Prompt:
Scan the entries below for the word "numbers" and copy every line where it turns up.

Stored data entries
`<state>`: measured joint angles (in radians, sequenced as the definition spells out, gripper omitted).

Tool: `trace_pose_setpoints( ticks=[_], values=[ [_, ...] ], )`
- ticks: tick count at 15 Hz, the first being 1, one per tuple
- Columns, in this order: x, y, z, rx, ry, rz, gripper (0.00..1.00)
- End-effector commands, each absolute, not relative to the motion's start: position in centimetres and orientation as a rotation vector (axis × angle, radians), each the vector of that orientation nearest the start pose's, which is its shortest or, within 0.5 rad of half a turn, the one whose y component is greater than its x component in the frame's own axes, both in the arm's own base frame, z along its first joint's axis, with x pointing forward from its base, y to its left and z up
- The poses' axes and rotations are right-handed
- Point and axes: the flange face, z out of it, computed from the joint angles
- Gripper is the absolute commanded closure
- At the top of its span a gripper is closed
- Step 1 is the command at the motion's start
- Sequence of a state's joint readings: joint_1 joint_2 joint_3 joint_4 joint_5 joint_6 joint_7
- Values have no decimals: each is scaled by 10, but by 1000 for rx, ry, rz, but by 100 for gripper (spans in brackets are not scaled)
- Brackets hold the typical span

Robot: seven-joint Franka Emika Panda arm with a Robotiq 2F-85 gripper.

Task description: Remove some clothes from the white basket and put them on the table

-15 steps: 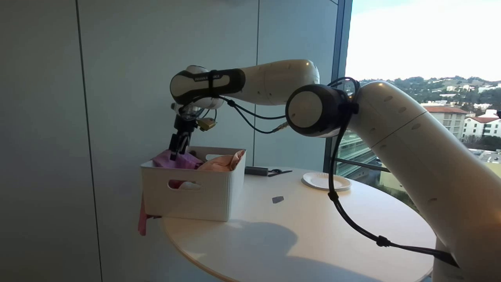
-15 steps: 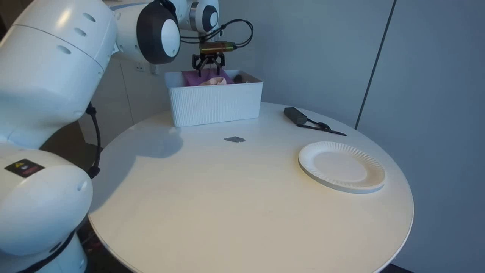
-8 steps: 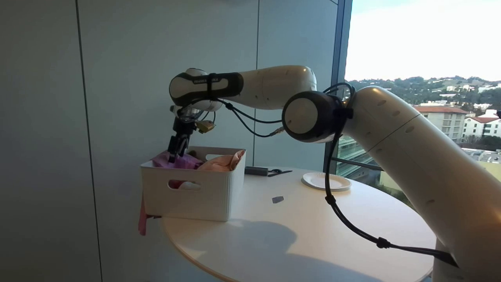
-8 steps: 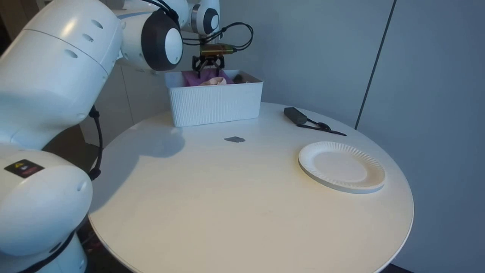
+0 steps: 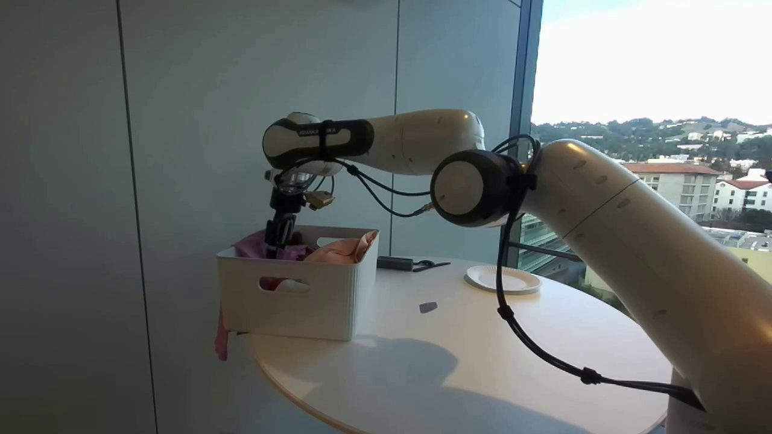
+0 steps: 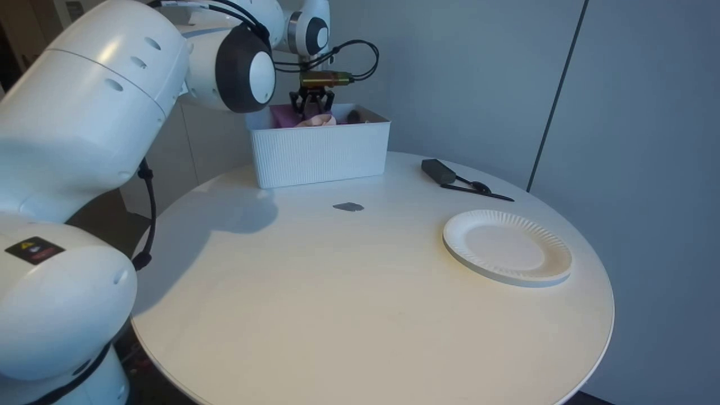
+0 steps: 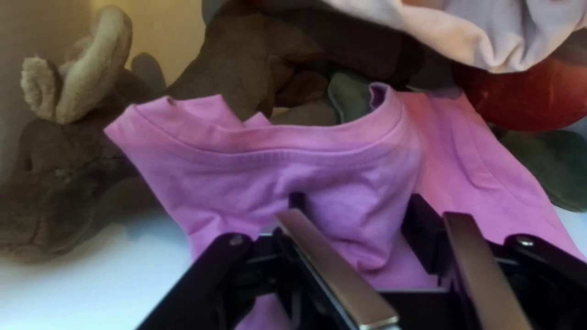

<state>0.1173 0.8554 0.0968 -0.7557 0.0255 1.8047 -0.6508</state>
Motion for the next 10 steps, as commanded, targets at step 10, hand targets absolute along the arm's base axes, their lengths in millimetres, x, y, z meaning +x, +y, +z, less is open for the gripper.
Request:
trace_pose_setpoints(
  ticks=[10],
  values=[
    [778,133,467,-2821,-1213,-346,92]
  ],
)
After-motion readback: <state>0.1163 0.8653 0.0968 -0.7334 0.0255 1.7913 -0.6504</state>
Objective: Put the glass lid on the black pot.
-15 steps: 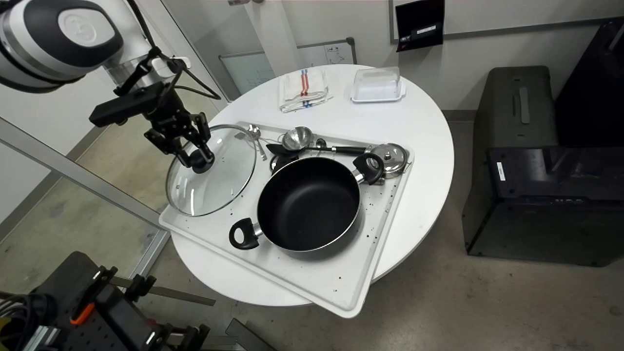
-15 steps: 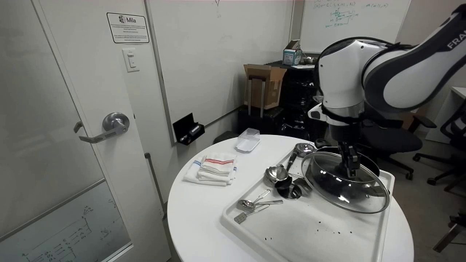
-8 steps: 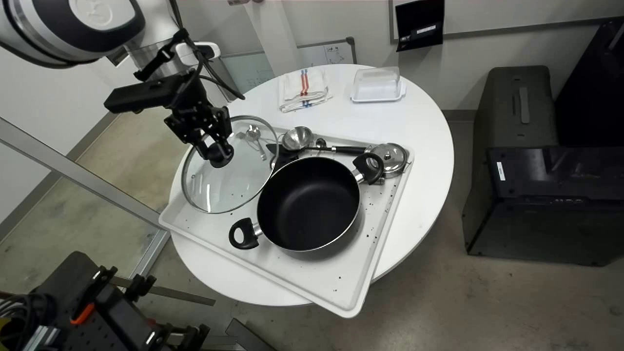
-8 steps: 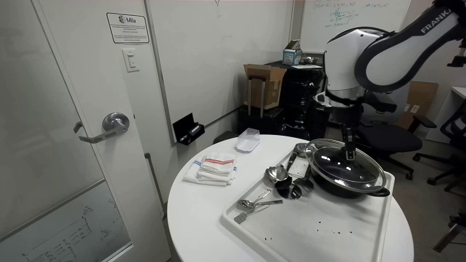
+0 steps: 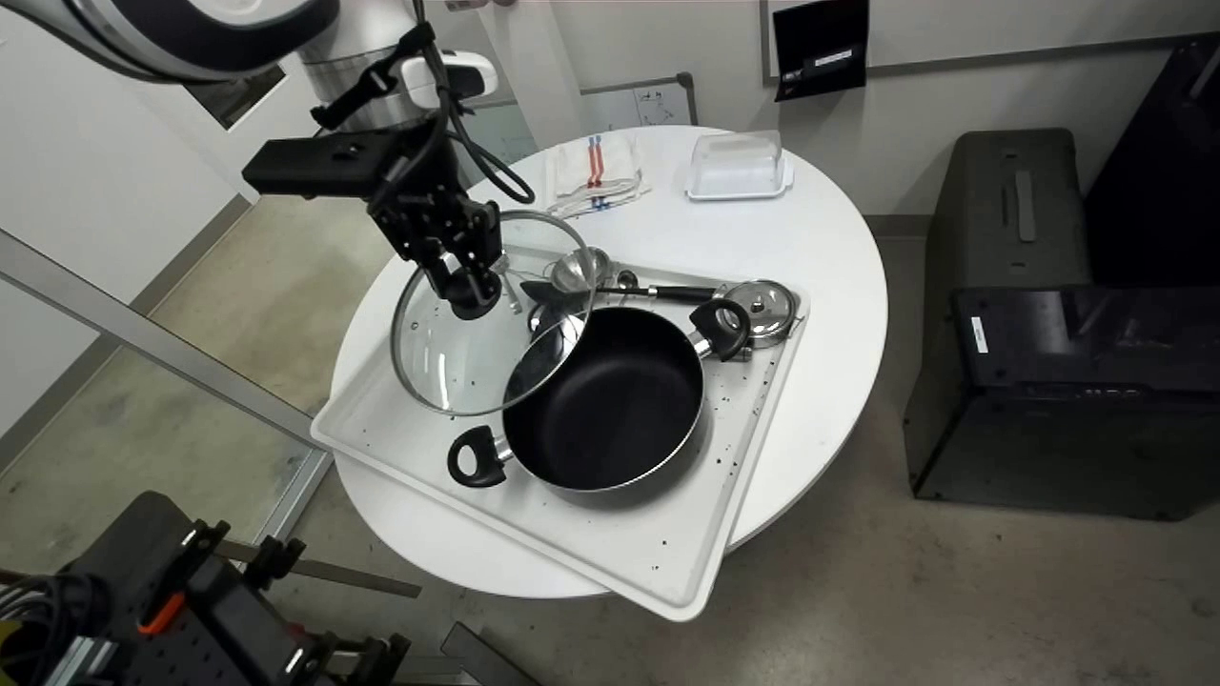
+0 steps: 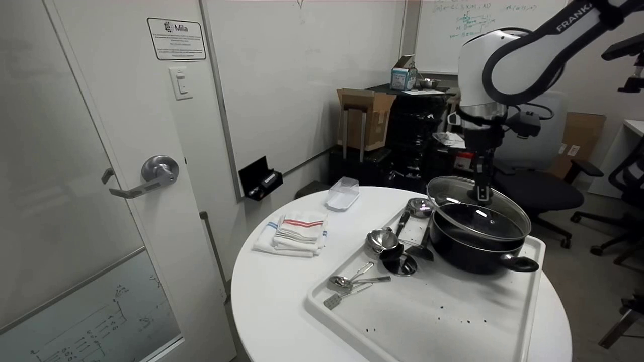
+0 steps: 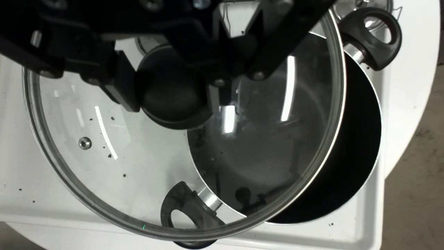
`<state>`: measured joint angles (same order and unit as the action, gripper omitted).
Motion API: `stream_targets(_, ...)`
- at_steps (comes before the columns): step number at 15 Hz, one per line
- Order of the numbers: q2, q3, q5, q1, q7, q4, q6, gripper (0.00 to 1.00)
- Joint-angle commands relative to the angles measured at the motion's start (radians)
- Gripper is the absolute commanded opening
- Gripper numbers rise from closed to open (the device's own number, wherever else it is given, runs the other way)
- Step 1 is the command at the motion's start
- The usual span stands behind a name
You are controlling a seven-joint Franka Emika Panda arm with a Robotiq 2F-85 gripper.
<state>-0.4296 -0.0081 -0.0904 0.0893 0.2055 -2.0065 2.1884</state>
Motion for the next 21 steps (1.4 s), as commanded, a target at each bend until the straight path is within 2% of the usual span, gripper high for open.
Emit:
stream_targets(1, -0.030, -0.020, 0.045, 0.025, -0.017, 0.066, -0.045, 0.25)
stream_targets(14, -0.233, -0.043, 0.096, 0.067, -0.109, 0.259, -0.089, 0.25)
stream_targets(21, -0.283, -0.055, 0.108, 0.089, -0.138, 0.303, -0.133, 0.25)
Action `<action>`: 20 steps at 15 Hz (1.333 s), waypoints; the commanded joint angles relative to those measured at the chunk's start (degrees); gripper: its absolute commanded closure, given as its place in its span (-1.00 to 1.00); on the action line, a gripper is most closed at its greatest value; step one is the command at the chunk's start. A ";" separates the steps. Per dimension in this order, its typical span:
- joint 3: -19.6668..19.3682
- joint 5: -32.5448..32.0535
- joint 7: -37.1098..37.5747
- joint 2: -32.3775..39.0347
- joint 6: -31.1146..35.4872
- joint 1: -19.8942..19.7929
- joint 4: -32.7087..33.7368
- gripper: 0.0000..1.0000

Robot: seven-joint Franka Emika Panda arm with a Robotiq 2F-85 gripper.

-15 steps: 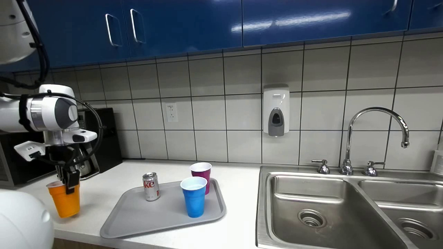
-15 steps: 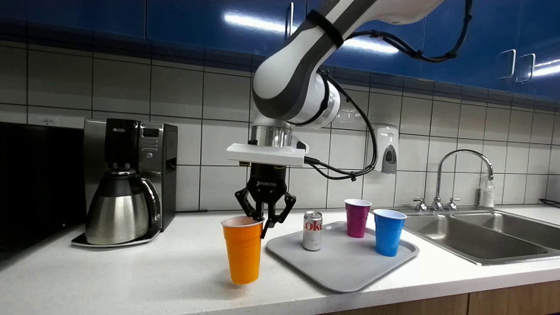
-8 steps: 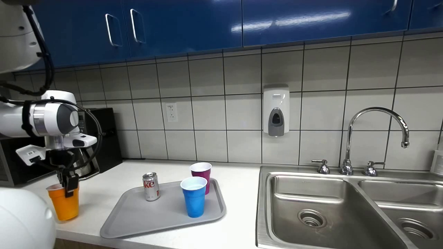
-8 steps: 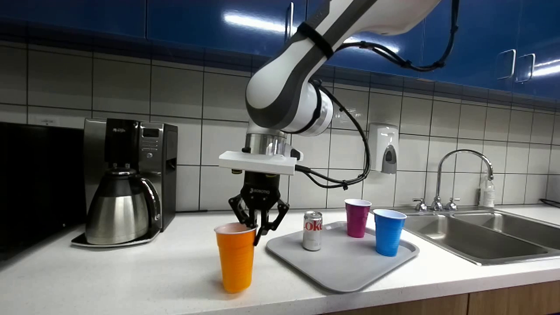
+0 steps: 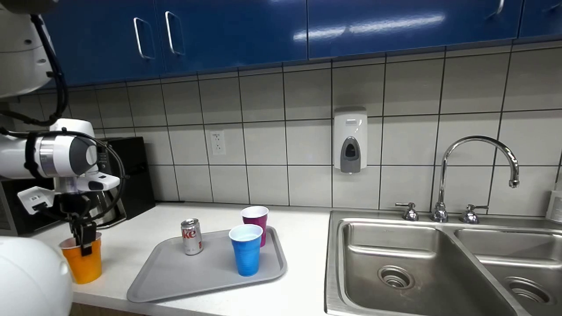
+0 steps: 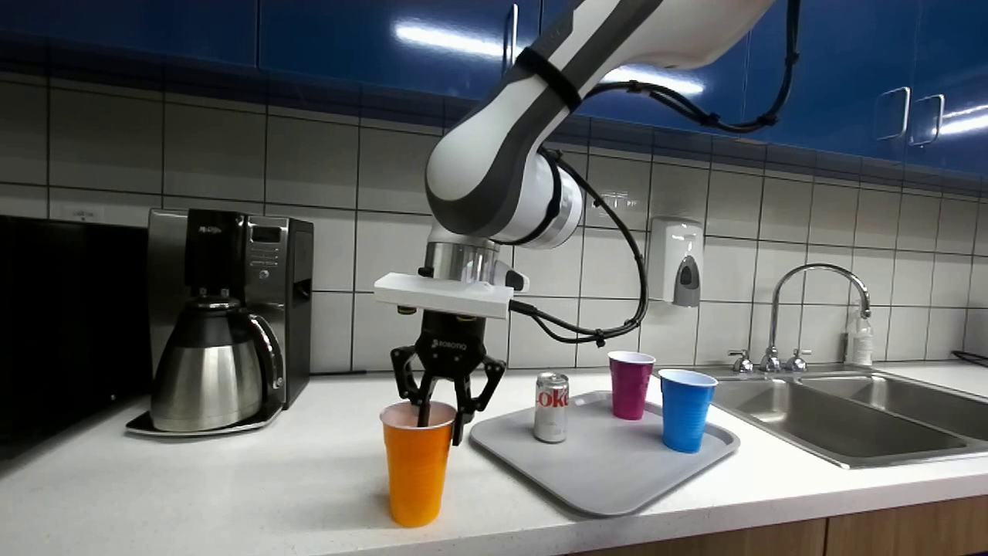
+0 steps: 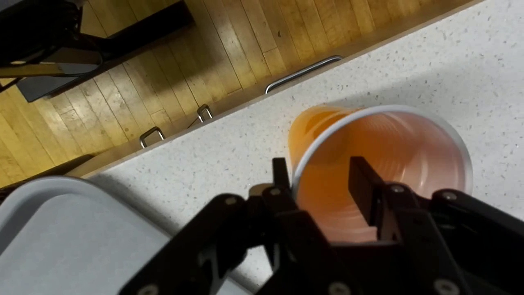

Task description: Remove the orange, blue and purple cups from the tray

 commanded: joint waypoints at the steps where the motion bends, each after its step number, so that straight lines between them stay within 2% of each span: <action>1: -0.71 0.88 1.40 -0.19 0.65 1.26 0.58 -0.51; 4: -0.59 1.57 1.07 -1.20 1.33 1.16 0.01 -0.94; 5: -0.57 2.03 1.03 -1.70 1.69 1.03 -0.37 -1.00; 12: -0.27 6.74 -0.07 -6.42 3.27 0.12 -3.87 -1.00; 20: -0.42 11.75 -2.88 -16.77 2.38 -1.55 -9.83 -1.00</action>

Your solution:
- Order of the numbers: q2, q3, q5, q1, q7, q4, q6, gripper (0.00 to 1.00)
- Gripper numbers rise from closed to open (the device's own number, wherever else it is given, runs the other way)

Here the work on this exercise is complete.